_Work instruction:_
Look through the data below and extract, unchanged, the lines from the one that contains "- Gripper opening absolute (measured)" to the one that contains "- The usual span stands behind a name", both included.

#####

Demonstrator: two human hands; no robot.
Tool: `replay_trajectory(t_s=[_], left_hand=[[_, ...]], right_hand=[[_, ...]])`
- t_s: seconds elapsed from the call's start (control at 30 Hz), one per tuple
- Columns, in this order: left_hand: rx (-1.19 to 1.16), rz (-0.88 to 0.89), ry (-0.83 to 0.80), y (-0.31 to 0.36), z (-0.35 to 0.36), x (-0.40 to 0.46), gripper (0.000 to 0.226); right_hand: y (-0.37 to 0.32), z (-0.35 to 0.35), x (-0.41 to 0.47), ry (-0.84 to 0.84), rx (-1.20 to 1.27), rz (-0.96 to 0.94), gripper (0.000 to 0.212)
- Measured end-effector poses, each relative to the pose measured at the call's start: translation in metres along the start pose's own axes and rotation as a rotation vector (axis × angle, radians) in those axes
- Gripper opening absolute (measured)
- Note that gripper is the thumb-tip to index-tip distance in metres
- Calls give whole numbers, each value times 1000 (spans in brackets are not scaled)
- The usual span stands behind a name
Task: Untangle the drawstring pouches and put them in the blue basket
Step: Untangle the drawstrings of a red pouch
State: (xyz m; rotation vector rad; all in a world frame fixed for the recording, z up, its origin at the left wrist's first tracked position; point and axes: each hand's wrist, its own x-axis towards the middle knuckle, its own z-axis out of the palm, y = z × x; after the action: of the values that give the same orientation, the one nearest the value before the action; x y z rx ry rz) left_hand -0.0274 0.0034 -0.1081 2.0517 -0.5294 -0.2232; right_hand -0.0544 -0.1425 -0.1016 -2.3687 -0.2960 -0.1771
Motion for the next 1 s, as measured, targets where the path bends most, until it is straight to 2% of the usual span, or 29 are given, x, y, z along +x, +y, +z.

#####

_Response area:_
- Gripper opening absolute (measured)
- Note that gripper is the thumb-tip to index-tip distance in metres
- Calls give whole numbers, each value times 1000 (spans in brackets are not scaled)
- The usual span stands behind a name

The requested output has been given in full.